Like all the other Obama-friendly media, NPR on its evening show All Things Considered devoted time to putting Obama’s “you didn’t build that” outburst “in context.” Co-host Audie Cornish promised, “In a few minutes, we'll listen to exactly what the president said in context.” They offered Obama a 70-second soundbite.
But first, Cornish turned to NPR correspondent Scott Horsley, who spent 90 seconds unloading how the businesses the Romney campaign is using to rebut Obama’s remark are all beneficiaries of government largesse:
HORSLEY: Mitt Romney started talking about this at rallies last week, and they had a really strong feedback from business owners in the audience. Some of those business people took visceral exception to the suggestion from the Romney campaign that Mr. Obama doesn't think small business owners deserve credit for what they've built. In addition to talking about this at live events, the campaigns released a TV ad featuring another New Hampshire businessman Jack Gilchrist in which he challenges that premise.
JACK GILCHRIST [in ad]: My father's hands didn't build this company? My hands didn't build this company? My son's hands aren't building this company?
CORNISH: But I understand there's more to Gilchrist's story.
HORSLEY: Yeah, I was actually at the Gilchrist metal fabricating plant last September. That's actually where Jon Huntsman unveiled his jobs plan, and it's a neat company. They pay good wages. They have good benefits for their employees. But it's not entirely self-made by Gilchrist and his family. The Union Leader newspaper, not exactly a liberal rag, has pointed out Gilchrist was the beneficiary of tax exempt revenue bonds to help finance a factory. The company also got a loan from the Small Business Administration, and they've gotten contracts from the Navy and the Coast Guard totaling about $90,000 last year.
CORNISH: Now, what about some of the other business people Romney is spotlighting? I mean, have they gotten government help too?
HORSLEY: Yes. For example, Secure Care Products, the company we heard from at the beginning of this story, has received hundreds of thousands of dollars in business from the federal government, much of that from the veteran's administration. They've also gotten help from the government in exporting some of their products, and exports have been a growth area for the company. I checked out some of the other firms. There's Applegate Insulation in Michigan. They note on their website that customers may be eligible for tax incentives if they install their product.

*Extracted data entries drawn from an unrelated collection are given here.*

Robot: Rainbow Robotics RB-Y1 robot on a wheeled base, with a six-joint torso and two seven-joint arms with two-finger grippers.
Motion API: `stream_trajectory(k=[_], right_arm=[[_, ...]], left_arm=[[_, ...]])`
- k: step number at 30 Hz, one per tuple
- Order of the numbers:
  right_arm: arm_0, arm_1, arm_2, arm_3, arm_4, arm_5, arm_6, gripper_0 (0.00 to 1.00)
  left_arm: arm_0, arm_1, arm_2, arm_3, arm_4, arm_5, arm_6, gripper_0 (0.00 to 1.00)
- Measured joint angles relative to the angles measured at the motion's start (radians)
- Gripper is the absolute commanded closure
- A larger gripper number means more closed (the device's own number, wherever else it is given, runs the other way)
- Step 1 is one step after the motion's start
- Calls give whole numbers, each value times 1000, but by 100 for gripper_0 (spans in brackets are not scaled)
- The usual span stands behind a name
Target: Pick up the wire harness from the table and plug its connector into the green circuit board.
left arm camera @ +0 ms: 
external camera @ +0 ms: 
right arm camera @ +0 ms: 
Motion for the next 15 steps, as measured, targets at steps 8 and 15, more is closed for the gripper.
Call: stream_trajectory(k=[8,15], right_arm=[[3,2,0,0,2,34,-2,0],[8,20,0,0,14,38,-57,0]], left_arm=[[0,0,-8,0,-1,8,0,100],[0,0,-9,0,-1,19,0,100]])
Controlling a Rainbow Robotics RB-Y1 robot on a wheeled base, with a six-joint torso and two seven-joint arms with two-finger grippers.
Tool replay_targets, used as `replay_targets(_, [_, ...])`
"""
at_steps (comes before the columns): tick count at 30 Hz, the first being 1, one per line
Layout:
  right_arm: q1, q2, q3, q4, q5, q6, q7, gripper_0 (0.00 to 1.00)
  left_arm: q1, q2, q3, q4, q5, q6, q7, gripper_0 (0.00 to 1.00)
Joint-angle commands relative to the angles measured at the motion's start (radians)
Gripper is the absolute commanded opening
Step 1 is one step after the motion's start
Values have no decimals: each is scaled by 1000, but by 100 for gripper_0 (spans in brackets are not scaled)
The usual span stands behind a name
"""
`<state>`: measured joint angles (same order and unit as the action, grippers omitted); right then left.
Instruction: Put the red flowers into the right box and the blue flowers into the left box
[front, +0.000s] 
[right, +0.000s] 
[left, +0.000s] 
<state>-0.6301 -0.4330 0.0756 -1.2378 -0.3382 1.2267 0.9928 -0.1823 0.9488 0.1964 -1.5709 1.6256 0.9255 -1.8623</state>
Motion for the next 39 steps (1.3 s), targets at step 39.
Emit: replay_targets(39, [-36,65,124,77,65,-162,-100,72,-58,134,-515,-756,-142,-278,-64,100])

Wait a minute. So if you tell your customers there’s a tax break for installing insulation, that’s government aid? This is the way liberals think. But it continued:
HORSLEY: There's a company in Virginia, a franchise company, Home Instead, that provides in-home care for the elderly. The franchising company points out on its website that the president's health care law included measures to help support that. The point here is not that these business people got some sort of handout or don't deserve credit for the companies they've built, but simply that most businesses in the United States benefit in one way or another from government services. And that's not even counting the sort of big infrastructure of roads and bridges and public education that the government backs.
Most of these examples are also on a list made by the Democratic machine at Think Progress. Is NPR just playing Think Progress Rip and Read, with a little rewrite for a thin disguise?
Then Cornish insisted NPR listeners hear the whole clip: “And now, let's take a listen to a longer portion of the speech by President Obama, which stirred up all this fuss. This excerpt begins just after the president has spoken about wealthy, successful Americans who, as he says, want to give back, implying that they'll accept higher taxes.”
Then came the seventy seconds of Obama. That included this snide section:
OBAMA: If you've been successful, you didn't get there on your own. You didn't get there on your own. I'm always struck by people who think, well, they must be because I was just so smart. There are a lot of smart people out there. It must be because I worked harder than everybody else. Let me tell you something, there are a whole bunch of hardworking people out there.
Honestly, NPR thinks this long clip helps Obama? Who is President Obama to attack someone else for thinking they’re so smart? Obama thought he was smart while he was making these damaging remarks. Isn’t this the man who boasted “we are the change we’ve been waiting for"? But NPR is demonstrating they’re in the “pro-Obama context” business.